Pull every line containing "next" from the listing.

··· Task material

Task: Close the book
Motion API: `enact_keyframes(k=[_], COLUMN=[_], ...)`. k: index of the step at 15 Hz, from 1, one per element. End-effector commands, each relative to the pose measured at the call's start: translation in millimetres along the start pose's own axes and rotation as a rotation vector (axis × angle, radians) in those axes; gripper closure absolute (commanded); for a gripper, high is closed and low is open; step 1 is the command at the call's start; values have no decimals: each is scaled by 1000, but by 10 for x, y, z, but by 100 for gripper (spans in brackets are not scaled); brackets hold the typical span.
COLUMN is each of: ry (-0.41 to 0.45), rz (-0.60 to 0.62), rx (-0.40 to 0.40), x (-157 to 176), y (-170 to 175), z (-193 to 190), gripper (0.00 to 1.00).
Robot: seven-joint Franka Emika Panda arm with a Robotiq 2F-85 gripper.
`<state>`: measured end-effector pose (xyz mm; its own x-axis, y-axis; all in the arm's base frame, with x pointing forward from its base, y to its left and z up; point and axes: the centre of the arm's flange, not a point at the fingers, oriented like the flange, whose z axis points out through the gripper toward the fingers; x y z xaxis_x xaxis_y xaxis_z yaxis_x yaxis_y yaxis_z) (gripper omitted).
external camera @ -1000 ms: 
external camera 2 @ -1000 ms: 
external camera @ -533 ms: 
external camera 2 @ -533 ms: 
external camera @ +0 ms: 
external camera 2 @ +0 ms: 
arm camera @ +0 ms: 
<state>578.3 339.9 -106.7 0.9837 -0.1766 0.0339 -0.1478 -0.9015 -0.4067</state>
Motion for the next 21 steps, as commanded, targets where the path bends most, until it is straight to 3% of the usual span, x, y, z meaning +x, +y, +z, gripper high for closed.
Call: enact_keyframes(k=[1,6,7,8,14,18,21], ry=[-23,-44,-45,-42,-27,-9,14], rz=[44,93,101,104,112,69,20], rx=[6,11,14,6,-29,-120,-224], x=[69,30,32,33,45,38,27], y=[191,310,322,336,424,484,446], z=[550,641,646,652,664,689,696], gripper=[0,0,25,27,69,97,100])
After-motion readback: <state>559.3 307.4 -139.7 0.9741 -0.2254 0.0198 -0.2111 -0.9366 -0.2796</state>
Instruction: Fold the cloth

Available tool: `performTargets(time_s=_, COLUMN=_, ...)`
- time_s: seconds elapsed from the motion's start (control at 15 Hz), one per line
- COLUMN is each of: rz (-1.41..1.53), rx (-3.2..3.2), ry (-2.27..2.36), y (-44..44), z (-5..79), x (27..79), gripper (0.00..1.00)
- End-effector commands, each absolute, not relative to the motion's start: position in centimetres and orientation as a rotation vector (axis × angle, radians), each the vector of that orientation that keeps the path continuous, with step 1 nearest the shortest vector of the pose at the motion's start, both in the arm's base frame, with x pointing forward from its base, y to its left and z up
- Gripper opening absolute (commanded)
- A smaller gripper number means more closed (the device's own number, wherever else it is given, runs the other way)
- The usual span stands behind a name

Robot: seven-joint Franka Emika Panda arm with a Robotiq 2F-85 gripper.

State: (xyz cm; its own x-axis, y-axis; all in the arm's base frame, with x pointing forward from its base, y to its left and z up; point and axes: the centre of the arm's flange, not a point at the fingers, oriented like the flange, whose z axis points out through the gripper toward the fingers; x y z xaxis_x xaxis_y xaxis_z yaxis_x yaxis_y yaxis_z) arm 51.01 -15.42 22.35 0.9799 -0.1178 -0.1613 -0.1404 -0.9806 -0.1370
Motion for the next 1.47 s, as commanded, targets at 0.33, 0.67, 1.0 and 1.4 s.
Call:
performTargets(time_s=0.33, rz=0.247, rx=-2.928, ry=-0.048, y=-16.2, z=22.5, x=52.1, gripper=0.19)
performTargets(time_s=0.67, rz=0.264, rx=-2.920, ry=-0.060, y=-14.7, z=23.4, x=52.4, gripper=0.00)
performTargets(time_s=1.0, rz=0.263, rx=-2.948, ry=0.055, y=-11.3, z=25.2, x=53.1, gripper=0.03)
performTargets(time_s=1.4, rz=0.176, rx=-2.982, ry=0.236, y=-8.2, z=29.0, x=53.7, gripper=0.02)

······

Task response:
Motion for the next 21 steps, as commanded, targets where the path bends most, until it is straight to 3% of the usual span, x, y, z meaning +x, +y, +z, gripper high for closed.
Motion for the next 1.47 s, as commanded, targets at 0.33, 0.67, 1.0 and 1.4 s.

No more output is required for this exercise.